No es un caso que sus iniciativas son mayoritariamente asistenciales, son temporales y demagógicas porque no solventan en manera estructural los problemas sociales y económicos que tienen los Países. Esta es la compleja situación en la cual estamos en estos últimos tiempos; una situación debida a los errores de la Política que ha creado en la población desconfianza y afán de de intentar nuevas vías con la esperanza de tener suerte. ¿Suerte? ¿Os parece que es el momento de esperar en la suerte?

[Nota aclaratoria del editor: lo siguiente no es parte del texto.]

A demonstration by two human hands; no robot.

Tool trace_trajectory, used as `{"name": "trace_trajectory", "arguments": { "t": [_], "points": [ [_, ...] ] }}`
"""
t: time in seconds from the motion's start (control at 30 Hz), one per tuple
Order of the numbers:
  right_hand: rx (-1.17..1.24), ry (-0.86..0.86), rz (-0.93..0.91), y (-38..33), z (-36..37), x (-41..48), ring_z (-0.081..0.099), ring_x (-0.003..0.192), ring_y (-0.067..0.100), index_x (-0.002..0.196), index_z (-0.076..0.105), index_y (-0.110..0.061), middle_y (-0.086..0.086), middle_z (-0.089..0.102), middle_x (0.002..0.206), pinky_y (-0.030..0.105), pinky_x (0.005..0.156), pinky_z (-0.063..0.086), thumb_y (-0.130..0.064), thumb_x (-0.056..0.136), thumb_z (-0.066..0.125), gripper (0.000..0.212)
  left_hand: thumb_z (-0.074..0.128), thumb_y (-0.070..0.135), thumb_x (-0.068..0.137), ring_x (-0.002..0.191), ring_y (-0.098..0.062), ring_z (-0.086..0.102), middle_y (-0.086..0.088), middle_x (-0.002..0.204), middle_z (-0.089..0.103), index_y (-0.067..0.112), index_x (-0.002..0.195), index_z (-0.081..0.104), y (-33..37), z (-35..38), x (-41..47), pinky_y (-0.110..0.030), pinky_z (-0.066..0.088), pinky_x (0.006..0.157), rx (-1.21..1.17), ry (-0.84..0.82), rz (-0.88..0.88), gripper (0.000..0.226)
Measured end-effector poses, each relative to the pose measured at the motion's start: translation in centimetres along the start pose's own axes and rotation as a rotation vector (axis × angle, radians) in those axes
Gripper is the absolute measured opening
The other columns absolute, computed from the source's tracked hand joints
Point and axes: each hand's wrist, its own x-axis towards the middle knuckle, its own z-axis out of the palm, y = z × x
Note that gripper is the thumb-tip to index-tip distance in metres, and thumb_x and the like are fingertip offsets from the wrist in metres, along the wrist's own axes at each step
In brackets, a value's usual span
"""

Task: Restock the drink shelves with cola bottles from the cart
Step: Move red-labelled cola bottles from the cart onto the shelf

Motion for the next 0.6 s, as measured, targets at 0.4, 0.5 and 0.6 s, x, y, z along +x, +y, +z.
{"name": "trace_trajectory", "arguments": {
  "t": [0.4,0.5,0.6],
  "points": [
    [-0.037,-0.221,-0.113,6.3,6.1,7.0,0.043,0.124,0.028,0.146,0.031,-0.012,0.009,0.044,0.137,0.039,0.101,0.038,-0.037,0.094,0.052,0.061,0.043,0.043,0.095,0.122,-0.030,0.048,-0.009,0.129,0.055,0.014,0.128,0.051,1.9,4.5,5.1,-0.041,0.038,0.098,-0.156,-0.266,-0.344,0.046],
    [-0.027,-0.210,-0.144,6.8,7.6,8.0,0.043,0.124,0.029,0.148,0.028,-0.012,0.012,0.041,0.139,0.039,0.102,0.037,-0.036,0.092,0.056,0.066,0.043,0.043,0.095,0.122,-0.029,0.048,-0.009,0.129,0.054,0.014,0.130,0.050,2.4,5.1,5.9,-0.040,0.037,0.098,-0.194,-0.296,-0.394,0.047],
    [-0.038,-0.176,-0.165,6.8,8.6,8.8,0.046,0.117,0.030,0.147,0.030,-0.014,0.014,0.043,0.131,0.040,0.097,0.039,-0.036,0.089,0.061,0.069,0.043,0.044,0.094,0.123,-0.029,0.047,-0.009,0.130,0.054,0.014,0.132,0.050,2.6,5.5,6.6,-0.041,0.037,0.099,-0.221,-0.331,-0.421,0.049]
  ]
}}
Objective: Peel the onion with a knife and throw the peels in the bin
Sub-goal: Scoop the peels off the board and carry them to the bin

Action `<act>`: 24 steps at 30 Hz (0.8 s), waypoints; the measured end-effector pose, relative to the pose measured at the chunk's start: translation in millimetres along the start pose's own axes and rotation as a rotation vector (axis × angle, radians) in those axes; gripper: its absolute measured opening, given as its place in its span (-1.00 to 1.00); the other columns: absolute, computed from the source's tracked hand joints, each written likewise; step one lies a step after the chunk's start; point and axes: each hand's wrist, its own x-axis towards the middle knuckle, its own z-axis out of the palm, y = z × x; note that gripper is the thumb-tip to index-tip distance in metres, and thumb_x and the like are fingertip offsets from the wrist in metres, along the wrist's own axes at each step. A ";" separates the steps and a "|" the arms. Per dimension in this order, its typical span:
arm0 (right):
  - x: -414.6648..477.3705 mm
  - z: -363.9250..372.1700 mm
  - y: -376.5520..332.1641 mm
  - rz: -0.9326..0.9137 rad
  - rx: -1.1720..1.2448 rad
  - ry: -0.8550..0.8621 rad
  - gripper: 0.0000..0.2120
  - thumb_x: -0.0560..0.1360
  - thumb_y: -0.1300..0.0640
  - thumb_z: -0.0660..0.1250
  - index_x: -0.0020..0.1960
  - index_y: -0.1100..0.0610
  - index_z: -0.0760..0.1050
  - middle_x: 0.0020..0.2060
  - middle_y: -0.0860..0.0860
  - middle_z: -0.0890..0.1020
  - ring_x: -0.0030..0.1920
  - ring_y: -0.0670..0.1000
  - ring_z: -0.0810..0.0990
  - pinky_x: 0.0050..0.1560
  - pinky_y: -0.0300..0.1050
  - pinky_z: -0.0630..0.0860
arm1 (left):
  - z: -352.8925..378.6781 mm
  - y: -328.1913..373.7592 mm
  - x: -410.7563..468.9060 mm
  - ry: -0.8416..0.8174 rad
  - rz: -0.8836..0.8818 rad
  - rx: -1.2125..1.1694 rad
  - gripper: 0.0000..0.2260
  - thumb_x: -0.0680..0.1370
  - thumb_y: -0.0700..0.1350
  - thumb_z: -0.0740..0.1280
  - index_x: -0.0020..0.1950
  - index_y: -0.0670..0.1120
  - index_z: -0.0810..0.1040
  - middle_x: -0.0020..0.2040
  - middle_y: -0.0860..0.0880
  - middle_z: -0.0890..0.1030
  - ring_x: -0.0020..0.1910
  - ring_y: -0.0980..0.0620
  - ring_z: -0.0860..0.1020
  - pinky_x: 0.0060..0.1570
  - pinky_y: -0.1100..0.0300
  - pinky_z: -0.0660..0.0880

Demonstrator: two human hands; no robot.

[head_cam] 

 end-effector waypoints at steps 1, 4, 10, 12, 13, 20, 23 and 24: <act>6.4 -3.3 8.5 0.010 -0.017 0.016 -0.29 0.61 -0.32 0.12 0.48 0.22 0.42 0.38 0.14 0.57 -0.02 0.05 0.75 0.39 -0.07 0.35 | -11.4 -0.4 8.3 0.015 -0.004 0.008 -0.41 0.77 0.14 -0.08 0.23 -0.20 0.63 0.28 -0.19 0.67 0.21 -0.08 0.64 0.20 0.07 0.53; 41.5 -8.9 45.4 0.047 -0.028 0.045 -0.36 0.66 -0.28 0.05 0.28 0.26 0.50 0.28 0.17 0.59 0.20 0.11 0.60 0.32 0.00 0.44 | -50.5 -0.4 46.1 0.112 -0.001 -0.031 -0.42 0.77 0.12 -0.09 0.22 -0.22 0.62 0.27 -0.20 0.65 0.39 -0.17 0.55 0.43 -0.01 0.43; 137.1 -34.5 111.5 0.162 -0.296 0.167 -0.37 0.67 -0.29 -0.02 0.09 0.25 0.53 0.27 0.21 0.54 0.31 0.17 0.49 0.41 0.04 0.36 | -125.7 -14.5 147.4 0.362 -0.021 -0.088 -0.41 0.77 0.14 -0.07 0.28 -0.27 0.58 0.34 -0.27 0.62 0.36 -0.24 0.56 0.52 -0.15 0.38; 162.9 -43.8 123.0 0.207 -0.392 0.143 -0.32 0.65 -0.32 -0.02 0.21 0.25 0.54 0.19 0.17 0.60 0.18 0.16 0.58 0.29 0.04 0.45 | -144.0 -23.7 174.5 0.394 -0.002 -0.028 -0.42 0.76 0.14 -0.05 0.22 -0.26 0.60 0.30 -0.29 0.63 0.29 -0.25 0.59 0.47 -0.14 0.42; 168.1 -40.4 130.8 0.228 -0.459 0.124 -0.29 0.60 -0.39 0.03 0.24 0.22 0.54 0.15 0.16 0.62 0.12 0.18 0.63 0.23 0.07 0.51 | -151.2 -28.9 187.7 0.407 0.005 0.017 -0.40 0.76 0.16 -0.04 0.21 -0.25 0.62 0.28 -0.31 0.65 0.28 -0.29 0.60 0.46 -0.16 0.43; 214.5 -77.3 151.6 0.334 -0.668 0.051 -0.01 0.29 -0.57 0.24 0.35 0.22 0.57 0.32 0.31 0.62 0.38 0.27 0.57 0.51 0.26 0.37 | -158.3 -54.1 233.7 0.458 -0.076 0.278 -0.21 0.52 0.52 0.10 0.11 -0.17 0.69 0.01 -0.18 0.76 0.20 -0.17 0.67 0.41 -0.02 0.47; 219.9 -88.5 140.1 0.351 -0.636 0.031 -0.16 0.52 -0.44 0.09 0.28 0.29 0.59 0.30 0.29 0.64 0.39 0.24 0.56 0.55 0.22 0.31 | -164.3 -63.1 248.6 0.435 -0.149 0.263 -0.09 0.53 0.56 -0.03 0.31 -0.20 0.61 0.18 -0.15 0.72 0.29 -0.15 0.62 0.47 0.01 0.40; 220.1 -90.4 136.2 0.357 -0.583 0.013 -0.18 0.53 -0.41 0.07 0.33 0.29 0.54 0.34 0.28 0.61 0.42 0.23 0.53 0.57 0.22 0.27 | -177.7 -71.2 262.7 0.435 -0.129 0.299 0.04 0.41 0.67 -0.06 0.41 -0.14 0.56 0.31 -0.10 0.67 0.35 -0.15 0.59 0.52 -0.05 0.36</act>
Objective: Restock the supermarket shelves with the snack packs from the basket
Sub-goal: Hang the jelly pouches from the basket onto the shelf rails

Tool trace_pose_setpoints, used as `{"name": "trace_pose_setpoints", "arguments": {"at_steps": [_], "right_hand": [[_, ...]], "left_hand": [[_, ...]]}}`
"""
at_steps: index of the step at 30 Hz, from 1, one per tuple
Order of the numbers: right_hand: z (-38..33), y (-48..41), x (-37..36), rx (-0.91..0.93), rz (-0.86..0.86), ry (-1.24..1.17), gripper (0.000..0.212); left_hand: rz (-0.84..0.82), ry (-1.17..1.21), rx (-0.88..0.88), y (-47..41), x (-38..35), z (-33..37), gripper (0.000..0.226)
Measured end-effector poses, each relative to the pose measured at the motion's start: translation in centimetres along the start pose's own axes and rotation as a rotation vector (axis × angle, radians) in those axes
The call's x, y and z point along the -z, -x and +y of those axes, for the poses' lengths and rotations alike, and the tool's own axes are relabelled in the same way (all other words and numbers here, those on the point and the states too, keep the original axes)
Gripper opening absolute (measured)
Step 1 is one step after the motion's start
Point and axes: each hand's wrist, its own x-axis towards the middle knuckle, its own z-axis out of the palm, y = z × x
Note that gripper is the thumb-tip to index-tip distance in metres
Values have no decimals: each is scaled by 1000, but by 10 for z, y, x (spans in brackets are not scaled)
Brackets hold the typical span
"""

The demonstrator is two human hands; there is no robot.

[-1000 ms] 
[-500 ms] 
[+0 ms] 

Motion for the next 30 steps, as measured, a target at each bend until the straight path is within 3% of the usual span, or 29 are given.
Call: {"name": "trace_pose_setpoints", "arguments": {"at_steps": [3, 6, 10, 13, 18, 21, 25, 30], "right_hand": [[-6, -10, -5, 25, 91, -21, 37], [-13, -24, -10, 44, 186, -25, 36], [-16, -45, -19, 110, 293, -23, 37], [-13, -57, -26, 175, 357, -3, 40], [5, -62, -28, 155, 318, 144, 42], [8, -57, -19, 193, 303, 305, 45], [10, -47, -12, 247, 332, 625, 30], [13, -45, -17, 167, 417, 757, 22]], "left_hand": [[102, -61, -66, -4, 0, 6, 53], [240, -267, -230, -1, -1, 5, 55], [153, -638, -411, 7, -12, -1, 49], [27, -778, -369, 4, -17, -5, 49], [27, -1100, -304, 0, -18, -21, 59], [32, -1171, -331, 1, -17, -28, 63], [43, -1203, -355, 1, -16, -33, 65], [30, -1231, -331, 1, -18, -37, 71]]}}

Ahora se necesita experiencia, conocimiento, preparación y buenas intenciones que priman el interés público. Los Partidos con tradición política han cometido graves errores pero esto no significa que su experiencia política e historia democrática deben ser puestas en discusión. A estos Partidos que están al Gobierno o en la oposición, no obstante sus distintas visiones y posiciones institucionales, debemos pedirles que busquen la moderación y el debate constructivo sin aceptar ni el chantaje populista para mantenerse en el Gobierno ni la continua pelea, que es el mejor terreno de cultivo de estos Movimientos populistas que se hacen más fuertes cuanto mas grande sean las divisiones. Mi deseo para España e Italia es que entre los Partidos con tradición democrática y cultura política prevalezca el diálogo sobre las continuas peleas y prevalezca un sano diálogo con el Mundo Productivo, que es el mayor aliado para la recuperación; mi deseo es que la población electoral cuando sea llamada a votar acabe con escuchar el cántico de las sirenas como hizo Ulises salvándose o acabe con promover experimentos y apoye a quien tiene historia, experiencia, preparación y un comprobado sentido del Estado y de las Instituciones porque la actual gravísima situación no se resuelve con la demagogia. El riesgo de caer en una dramática y larga recesión económica es cada día mayor.